Power

Many are having an extremely normal one

The world is so weird we simply struggle to describe it.
Power

Many are having an extremely normal one

The world is so weird we simply struggle to describe it.

For a while now, you might have noticed that the meaning of the word “normal” is being reversed. Do a twitter search for the phrase “good and normal” or “having a normal one” and you'll quickly be drawn into a litany of oddnesses: Mussolini's granddaughter fighting with Jim Carrey; a psychic predicting the personality of the new Royal Baby; a milkman threatening to burn down his customer's house. “Normal” is now the default mode of people who think they're part of some establishment “resistance” to President Trump; of ageing right-wing columnists penning inexplicable tirades against Ariana Grande. Every boomer meme displays a deep Normality.

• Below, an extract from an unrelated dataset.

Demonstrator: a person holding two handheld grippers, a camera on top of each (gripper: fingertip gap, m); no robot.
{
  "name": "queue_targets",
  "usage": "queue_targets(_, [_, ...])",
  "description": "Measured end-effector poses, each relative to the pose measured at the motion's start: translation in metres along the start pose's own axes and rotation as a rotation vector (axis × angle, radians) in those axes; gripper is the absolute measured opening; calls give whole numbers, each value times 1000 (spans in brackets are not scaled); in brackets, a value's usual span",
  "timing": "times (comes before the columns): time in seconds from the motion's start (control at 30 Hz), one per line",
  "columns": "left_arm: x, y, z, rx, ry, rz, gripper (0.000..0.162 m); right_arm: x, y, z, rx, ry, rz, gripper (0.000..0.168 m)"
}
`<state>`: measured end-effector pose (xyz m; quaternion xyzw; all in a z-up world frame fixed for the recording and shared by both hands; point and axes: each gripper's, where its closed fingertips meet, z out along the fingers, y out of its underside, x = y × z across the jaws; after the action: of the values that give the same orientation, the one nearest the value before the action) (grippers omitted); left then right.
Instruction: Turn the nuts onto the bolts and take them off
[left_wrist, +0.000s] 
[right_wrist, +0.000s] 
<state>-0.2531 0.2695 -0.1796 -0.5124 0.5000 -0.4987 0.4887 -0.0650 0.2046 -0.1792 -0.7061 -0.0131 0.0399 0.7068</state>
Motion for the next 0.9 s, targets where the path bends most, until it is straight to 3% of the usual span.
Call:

“Normal” is weird now: although it names a specific sort of weirdness, not the weirdness of the self-consciously “weird,” who don’t want to be like the normies. “Normal” is an oblivious weirdness, the weirdness which assumes it is being blankly, dully reasonable.

Of course, this new usage continues to exist alongside the way the word “normal” is, well, normally used: one major reason why you have to search a phrase like “good and normal” in order to get a reliable sense of how the word's meaning is shifting is that the established usage continues to dominate.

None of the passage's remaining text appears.